You could one day teach a robot just by executing a task yourself.
Till now, teaching a robot to accomplish a task has usually include either trial-and-error, direct coding, tests or handholding the machine. Shortly, however, you might just have to execute that task like you would any other day. MIT scientists have made a system, Planning with Uncertain Specifications (PUnS), that assists bots learn complex tasks when they’d otherwise misstep, such as arranging the dinner table. Instead of the regular method where the robot gets rewards for performing the right actions, PUnS has the bot hold “beliefs” over a range of specifications and use a language (linear temporal logic) that allows it reason about what it has to do right presently and in the future.
To move the robot toward the right outcome, the team set standards that helps the robot meet its overall beliefs. The standards can satisfy the formulas with the highest probability, the greatest number of formulas or even those with the minimum chance of failure. A designer could improve a robot for safety if it’s working with dangerous materials, or steady quality if it’s a factory model.
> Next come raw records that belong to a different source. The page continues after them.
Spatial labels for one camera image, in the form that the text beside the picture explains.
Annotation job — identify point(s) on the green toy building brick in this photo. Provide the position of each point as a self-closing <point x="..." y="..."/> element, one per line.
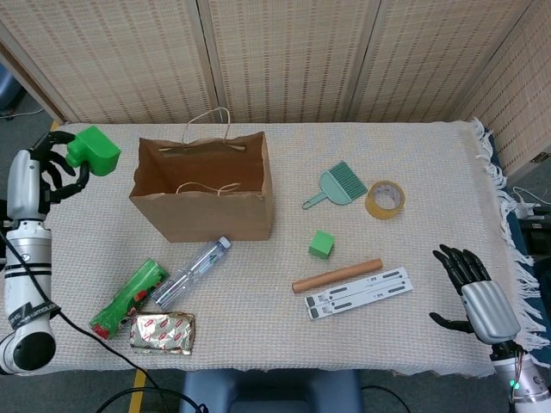
<point x="101" y="150"/>

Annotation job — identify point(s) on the white power strip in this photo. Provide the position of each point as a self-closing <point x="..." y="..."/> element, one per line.
<point x="523" y="208"/>

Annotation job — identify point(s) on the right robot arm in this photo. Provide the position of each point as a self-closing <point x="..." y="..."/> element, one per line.
<point x="525" y="387"/>

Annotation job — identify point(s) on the woven folding screen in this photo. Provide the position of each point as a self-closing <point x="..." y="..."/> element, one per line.
<point x="301" y="64"/>

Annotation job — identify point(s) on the white folding laptop stand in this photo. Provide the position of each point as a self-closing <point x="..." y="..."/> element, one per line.
<point x="361" y="292"/>

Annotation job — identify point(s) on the brown paper bag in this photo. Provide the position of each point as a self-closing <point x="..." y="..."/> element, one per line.
<point x="206" y="219"/>

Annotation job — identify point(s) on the green chip canister red lid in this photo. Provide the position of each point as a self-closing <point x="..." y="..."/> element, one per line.
<point x="125" y="301"/>

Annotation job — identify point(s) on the clear plastic water bottle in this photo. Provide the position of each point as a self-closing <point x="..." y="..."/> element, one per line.
<point x="193" y="269"/>

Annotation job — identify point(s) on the black box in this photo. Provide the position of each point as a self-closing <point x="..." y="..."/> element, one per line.
<point x="538" y="236"/>

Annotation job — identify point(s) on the beige woven tablecloth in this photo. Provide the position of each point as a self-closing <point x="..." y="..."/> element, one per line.
<point x="258" y="322"/>

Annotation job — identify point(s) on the blue padded seat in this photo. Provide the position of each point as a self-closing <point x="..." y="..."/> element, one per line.
<point x="258" y="387"/>

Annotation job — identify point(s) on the yellow packing tape roll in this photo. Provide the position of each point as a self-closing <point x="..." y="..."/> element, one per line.
<point x="375" y="211"/>

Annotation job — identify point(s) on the wooden rolling pin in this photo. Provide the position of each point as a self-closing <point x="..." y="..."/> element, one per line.
<point x="336" y="275"/>

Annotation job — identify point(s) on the green foam cube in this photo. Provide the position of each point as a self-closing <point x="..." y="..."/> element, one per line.
<point x="320" y="245"/>

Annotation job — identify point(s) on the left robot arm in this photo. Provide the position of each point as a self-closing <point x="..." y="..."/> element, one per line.
<point x="26" y="266"/>

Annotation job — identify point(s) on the teal mini hand brush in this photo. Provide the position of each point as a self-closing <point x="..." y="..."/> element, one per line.
<point x="338" y="185"/>

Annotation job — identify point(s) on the silver foil snack packet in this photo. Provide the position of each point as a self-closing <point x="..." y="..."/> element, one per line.
<point x="161" y="333"/>

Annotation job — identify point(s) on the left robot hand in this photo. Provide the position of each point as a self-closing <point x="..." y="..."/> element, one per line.
<point x="23" y="185"/>

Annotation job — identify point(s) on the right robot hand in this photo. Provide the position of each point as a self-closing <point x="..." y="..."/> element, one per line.
<point x="490" y="310"/>

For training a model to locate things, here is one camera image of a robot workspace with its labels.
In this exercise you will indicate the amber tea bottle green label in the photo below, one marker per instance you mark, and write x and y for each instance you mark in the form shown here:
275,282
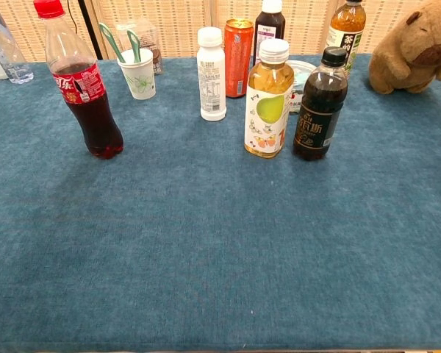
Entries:
347,25

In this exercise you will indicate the short green plastic spoon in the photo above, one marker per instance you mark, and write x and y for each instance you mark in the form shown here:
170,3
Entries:
134,44

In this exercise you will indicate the red label cola bottle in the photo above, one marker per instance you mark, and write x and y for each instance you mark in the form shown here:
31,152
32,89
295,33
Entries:
95,125

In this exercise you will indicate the round clear lidded container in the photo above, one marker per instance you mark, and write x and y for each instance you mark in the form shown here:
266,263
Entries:
299,79

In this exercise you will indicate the long green plastic spoon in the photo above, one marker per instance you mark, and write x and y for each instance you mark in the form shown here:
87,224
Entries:
110,38

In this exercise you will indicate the clear plastic snack box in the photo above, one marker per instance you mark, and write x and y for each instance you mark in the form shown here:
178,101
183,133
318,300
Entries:
150,36

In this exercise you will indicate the black stand pole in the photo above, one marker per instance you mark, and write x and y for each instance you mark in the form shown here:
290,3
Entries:
90,29

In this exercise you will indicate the white plastic yogurt bottle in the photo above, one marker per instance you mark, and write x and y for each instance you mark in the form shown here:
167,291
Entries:
211,81

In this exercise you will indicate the blue tablecloth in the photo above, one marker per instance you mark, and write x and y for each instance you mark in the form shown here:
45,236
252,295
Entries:
191,239

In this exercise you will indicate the yellow juice bottle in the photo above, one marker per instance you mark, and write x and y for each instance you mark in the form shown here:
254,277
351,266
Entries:
268,110

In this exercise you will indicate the brown capybara plush toy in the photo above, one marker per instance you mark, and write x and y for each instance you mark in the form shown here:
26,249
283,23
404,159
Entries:
411,55

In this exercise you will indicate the orange drink can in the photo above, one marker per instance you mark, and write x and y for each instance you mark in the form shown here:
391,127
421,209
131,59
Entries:
239,55

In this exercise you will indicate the beige bamboo folding screen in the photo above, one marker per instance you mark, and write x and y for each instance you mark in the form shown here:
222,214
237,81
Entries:
183,18

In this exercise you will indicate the clear empty water bottle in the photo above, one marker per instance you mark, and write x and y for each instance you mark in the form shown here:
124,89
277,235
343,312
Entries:
11,55

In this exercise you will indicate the dark juice bottle white cap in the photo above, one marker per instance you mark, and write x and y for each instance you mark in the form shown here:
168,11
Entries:
269,25

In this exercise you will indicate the black-label dark drink bottle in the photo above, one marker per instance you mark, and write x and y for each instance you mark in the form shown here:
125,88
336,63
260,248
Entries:
318,117

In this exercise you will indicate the white paper cup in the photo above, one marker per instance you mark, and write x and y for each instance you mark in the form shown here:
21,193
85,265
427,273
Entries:
139,81

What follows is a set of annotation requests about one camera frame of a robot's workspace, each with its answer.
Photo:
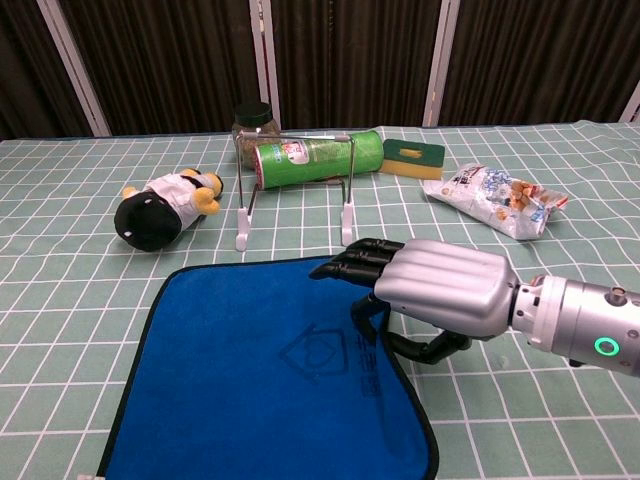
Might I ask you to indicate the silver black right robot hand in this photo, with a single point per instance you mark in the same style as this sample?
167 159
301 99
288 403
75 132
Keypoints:
450 290

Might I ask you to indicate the blue cloth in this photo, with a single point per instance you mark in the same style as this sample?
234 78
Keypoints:
240 380

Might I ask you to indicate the white snack bag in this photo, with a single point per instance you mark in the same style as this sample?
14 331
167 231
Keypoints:
490 200

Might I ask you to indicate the green yellow sponge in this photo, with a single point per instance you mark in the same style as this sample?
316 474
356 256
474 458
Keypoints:
412 160

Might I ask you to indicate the green chip can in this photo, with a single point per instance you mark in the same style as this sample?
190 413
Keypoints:
320 160

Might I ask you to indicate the dark pleated partition panel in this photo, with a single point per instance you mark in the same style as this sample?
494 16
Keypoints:
540 55
350 60
25 75
175 60

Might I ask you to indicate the glass jar with black lid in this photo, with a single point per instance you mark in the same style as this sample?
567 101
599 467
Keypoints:
252 117

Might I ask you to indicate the black white plush toy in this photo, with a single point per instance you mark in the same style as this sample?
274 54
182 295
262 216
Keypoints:
150 220

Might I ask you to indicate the green grid tablecloth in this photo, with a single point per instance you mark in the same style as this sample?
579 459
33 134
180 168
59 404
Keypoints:
65 300

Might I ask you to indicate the white partition post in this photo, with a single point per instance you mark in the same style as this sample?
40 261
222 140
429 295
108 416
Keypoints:
75 70
442 60
632 102
265 60

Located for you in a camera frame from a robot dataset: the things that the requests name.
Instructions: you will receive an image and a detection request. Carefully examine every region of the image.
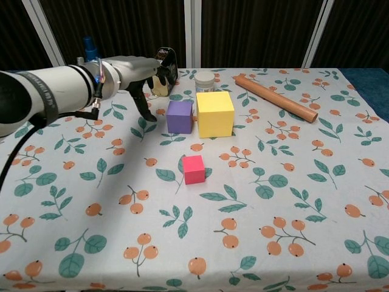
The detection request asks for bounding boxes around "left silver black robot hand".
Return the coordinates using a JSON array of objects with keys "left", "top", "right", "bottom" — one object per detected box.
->
[{"left": 103, "top": 55, "right": 180, "bottom": 122}]

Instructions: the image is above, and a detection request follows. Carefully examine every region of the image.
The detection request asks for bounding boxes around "purple foam cube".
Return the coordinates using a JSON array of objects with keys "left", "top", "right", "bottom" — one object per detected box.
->
[{"left": 165, "top": 100, "right": 194, "bottom": 134}]

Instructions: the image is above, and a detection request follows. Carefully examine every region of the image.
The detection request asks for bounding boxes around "pink foam cube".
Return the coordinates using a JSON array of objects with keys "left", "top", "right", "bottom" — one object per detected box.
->
[{"left": 182, "top": 155, "right": 207, "bottom": 186}]

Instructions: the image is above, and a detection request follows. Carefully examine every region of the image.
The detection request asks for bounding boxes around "dark pleated partition panel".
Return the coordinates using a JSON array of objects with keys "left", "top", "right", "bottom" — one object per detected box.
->
[
  {"left": 0, "top": 0, "right": 66, "bottom": 72},
  {"left": 22, "top": 0, "right": 195, "bottom": 69},
  {"left": 184, "top": 0, "right": 328, "bottom": 69},
  {"left": 300, "top": 0, "right": 389, "bottom": 69}
]

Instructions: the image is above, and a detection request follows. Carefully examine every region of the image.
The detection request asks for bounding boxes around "blue spray bottle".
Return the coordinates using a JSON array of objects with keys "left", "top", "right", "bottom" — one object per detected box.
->
[{"left": 83, "top": 36, "right": 100, "bottom": 63}]

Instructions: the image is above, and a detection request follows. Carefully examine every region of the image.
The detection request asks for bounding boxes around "white round jar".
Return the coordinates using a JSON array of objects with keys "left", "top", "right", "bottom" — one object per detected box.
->
[{"left": 194, "top": 72, "right": 216, "bottom": 94}]

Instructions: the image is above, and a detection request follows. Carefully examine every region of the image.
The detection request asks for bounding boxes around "yellow foam cube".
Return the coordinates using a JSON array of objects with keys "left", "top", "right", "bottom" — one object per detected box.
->
[{"left": 196, "top": 91, "right": 235, "bottom": 139}]

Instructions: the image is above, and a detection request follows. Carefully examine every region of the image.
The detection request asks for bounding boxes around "fruit and leaf print tablecloth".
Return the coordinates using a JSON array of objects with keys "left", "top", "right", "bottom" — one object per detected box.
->
[{"left": 0, "top": 68, "right": 389, "bottom": 292}]

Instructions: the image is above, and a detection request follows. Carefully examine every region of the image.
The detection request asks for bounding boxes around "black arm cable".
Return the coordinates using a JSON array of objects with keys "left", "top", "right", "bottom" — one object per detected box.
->
[{"left": 0, "top": 108, "right": 101, "bottom": 191}]

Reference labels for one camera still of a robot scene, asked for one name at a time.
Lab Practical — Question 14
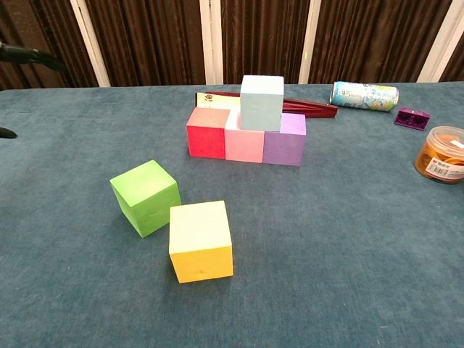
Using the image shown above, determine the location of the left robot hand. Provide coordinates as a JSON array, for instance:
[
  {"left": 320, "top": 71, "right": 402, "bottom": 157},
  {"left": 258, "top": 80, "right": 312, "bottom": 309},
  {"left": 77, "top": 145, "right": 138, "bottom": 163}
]
[{"left": 0, "top": 41, "right": 69, "bottom": 140}]

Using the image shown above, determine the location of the green cube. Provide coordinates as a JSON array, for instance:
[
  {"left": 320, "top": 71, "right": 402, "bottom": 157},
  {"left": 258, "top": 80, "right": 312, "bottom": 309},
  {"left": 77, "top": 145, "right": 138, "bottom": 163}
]
[{"left": 109, "top": 159, "right": 182, "bottom": 239}]

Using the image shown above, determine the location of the red cube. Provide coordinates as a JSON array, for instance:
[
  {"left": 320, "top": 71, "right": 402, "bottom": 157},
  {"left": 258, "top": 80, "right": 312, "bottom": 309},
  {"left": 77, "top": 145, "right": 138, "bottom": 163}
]
[{"left": 186, "top": 107, "right": 232, "bottom": 160}]

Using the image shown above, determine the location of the light blue cube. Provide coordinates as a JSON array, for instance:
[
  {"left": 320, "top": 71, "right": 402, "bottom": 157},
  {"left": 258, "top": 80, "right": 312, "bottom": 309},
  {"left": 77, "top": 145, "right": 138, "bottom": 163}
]
[{"left": 239, "top": 75, "right": 285, "bottom": 132}]

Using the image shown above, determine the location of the yellow cube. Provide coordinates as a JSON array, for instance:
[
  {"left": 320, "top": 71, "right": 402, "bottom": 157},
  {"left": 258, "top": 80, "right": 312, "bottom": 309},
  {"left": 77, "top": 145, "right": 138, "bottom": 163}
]
[{"left": 168, "top": 199, "right": 234, "bottom": 284}]

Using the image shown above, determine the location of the purple cube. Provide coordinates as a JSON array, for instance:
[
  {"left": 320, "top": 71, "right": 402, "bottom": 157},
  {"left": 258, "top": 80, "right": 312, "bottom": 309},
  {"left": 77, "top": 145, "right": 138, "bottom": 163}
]
[{"left": 262, "top": 112, "right": 307, "bottom": 167}]

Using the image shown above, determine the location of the dark brown curtain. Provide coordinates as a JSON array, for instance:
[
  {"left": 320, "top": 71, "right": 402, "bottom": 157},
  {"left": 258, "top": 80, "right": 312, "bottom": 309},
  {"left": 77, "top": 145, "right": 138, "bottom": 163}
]
[{"left": 0, "top": 0, "right": 464, "bottom": 91}]

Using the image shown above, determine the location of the pink cube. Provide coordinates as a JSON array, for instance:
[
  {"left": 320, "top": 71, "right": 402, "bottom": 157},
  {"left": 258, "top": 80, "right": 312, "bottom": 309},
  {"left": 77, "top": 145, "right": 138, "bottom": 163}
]
[{"left": 224, "top": 110, "right": 265, "bottom": 164}]

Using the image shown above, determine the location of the red folding paper fan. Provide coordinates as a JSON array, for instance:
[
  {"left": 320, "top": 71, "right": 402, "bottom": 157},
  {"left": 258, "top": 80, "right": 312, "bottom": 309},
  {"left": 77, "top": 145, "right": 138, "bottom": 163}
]
[{"left": 194, "top": 91, "right": 339, "bottom": 122}]

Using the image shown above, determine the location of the printed drink can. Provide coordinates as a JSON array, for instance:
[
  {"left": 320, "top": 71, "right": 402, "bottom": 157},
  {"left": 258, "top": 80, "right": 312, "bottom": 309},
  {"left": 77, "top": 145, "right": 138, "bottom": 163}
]
[{"left": 328, "top": 80, "right": 400, "bottom": 113}]

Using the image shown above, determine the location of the teal felt table cover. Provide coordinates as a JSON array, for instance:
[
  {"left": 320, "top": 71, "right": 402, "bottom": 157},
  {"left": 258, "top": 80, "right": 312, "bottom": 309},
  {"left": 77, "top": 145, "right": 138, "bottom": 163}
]
[{"left": 0, "top": 82, "right": 464, "bottom": 348}]

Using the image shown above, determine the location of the small purple plastic brick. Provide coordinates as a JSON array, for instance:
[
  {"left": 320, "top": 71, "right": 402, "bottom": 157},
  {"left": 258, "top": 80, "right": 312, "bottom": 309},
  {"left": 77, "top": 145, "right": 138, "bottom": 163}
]
[{"left": 394, "top": 107, "right": 432, "bottom": 131}]

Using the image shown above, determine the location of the clear tub of rubber bands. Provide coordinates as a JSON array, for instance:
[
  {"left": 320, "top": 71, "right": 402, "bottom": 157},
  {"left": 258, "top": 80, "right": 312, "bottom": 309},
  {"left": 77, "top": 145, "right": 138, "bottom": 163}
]
[{"left": 413, "top": 125, "right": 464, "bottom": 185}]

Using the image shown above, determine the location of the white partition frame post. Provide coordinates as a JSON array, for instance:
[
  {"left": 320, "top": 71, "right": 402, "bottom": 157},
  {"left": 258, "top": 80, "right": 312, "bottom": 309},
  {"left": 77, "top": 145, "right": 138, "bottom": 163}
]
[
  {"left": 416, "top": 0, "right": 464, "bottom": 83},
  {"left": 199, "top": 0, "right": 225, "bottom": 86},
  {"left": 69, "top": 0, "right": 112, "bottom": 88},
  {"left": 297, "top": 0, "right": 323, "bottom": 85}
]
MIT’s system is much more efficient than traditional approaches in early testing. A PUnS-based robot made just six mistakes in 20,000 attempts at arranging the table, even when the researchers threw in difficulties like hiding a fork — the automaton just completed the rest of the tasks and came back to the fork when it appeared. In that way, it showed a human-like ability to set a clear overall aim and create.
The developers eventually want the system to not only learn by watching, but response to feedback. You could give it verbal improvements or a review of its performance, for instance. That will involve much more work, but it indicates at a future where your household robots could adjust to new duties by watching you set a pattern.